**INPUT DATA:**
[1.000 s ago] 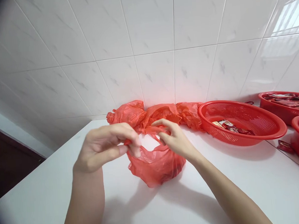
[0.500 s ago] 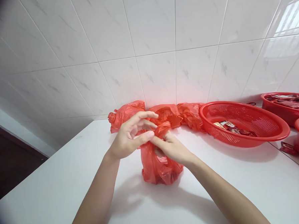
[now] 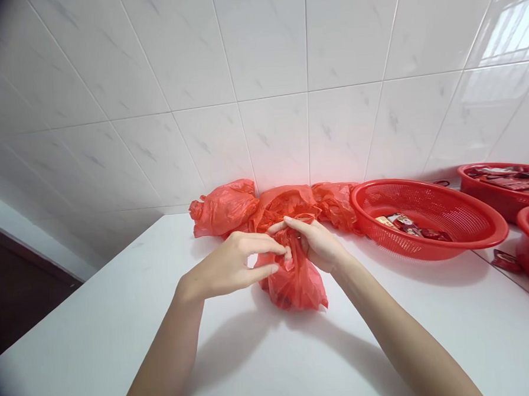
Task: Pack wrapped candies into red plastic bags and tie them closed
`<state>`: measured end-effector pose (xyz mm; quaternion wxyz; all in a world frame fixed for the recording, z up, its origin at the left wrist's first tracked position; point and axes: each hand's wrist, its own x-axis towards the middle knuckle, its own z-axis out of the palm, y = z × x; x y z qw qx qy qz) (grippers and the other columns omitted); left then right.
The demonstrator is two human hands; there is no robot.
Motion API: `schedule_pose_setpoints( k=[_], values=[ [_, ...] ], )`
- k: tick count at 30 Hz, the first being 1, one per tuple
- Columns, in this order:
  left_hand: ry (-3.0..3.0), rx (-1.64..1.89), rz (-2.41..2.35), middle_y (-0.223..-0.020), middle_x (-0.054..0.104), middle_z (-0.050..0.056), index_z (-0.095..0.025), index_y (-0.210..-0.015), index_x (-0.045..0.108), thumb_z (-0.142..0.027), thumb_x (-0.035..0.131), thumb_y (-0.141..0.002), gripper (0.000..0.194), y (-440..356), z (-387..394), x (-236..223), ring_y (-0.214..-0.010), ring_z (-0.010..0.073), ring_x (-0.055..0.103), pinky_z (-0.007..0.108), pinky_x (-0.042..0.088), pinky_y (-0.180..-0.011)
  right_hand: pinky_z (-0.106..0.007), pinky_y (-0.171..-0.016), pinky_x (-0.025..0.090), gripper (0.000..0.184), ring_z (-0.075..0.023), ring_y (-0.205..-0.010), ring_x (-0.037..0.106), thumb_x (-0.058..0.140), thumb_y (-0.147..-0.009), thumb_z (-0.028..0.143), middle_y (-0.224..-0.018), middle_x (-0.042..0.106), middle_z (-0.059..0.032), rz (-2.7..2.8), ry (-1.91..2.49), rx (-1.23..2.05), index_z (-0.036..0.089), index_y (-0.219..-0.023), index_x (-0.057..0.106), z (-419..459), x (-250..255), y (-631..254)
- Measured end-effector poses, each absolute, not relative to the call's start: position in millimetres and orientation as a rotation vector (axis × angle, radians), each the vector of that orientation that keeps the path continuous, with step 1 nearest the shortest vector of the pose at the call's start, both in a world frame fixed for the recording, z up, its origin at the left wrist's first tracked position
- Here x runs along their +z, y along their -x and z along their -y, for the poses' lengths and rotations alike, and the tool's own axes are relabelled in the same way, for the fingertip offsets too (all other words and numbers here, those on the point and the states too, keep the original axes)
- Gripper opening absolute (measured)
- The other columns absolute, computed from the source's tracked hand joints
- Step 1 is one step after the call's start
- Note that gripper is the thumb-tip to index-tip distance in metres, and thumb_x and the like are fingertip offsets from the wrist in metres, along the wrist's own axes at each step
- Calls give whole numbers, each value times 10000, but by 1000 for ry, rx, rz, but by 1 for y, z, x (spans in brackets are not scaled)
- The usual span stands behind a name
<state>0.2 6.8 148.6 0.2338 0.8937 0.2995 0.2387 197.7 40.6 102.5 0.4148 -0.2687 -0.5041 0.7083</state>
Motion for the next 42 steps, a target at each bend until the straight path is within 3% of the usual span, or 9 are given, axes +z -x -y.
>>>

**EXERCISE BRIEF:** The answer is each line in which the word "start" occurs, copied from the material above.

**SOLUTION TO THE EXERCISE:**
- Measured end-effector poses, each absolute, not relative to the call's start: position in millimetres and orientation as a rotation vector (axis × angle, radians), each the vector of that orientation that keeps the path continuous, with step 1 nearest the shortest vector of the pose at the call's start, both in a world frame fixed for the recording, z up, its origin at the left wrist's first tracked position
- Step 1 is one step after the call's start

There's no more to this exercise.